La liturgia recuerda en la epifanía el momento en que Jesucristo se revela como Salvador universal y los Tres Magos, guiados por la fe, lo reconocen y lo adoran.

La Epifanía del Señor ocupa un lugar especial en el calendario cristiano. La Iglesia contempla en esta solemnidad el momento en que Jesús deja de ser un misterio oculto y se muestra como Salvador para todos. Los Magos que llegan desde oriente representan a los pueblos de la tierra: buscan, se dejan guiar y, finalmente, reconocen en aquel Niño una presencia que cambia la historia.
Qué nos enseña hoy la Epifanía
El Evangelio cuenta que los sabios emprendieron un viaje largo y, seguramente, incómodo. No sabían con exactitud qué encontrarían, pero siguieron la estrella porque intuían que algo decisivo estaba por suceder. Cuando finalmente llegan a Belén, no encuentran poder ni grandeza exterior: descubren un niño frágil, sostenido por el amor de María y José. Sin embargo, ahí se arrodillan y entregan sus dones. Con ese gesto reconocen un rey, un Dios cercano y un redentor que dará la vida.
A lo largo de los siglos, la Iglesia fue profundizando el sentido de esta celebración. En Oriente se subrayó la luz que irrumpe en medio de la oscuridad; en Occidente se destacó el camino de los Magos como imagen de la búsqueda humana. Y, con el tiempo, la Epifanía se transformó también en una fiesta de misión: Dios no se guarda para unos pocos, sino que sale al encuentro de todos.
La escena invita a mirar nuestras propias búsquedas. Muchas veces, como los Magos, necesitamos paciencia, capacidad de escuchar y humildad para dejar que otros —o incluso los acontecimientos— nos orienten. La Epifanía recuerda que la fe no es una imposición: es el fruto de un camino donde uno se deja sorprender.
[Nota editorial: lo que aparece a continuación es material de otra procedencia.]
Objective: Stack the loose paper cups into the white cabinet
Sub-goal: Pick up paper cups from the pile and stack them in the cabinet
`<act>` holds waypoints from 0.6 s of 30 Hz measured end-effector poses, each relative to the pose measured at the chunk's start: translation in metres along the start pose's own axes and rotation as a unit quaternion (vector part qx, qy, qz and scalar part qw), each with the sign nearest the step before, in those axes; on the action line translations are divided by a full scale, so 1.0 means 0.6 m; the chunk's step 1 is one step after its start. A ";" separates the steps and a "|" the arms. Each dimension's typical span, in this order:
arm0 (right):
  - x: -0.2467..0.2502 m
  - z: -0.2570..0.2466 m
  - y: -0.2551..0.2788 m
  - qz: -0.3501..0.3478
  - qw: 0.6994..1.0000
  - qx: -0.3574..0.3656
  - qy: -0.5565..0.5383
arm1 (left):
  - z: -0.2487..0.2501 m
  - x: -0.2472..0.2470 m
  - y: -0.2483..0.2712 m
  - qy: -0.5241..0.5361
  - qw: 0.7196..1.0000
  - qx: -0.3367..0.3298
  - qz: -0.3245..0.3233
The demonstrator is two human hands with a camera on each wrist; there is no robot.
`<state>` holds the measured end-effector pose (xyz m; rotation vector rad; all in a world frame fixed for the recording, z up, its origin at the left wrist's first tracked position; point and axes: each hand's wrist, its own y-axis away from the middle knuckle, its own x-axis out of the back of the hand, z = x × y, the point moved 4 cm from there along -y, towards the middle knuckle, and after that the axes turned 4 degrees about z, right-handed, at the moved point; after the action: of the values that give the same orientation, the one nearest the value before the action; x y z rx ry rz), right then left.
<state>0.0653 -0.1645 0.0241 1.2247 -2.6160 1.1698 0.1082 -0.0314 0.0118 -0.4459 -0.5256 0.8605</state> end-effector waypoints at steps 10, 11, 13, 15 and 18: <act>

La luz que guía y el llamado a salir al encuentro
La estrella que conduce a los Magos es un signo discreto pero firme. No obliga, no arrastra: simplemente ilumina. La tradición cristiana vio en ella la delicadeza de Dios, que acompaña sin invadir y conduce a quienes desean la verdad. En el pesebre, esa luz se vuelve más clara: Dios no se presenta con ruido ni imposición, sino en la sencillez de una familia y en la fragilidad de un niño.
Por eso, la Epifanía también interpela a la Iglesia. Si Cristo es luz para todos, la comunidad cristiana está llamada a reflejar esa luz con obras concretas: cercanía con los que sufren, justicia para los que quedan al margen, misericordia donde abundan los desencuentros. No se trata solo de recordar un episodio del pasado, sino de asumir una tarea que continúa.
En muchas comunidades, los fieles confían a esta fiesta el comienzo del año: piden claridad para decidir, esperanza para enfrentar las pruebas y valentía para no perder el rumbo. La oración suele resumirse en un deseo sencillo: aprender de los Magos a buscar, a adorar con un corazón sincero y a ofrecer lo que somos.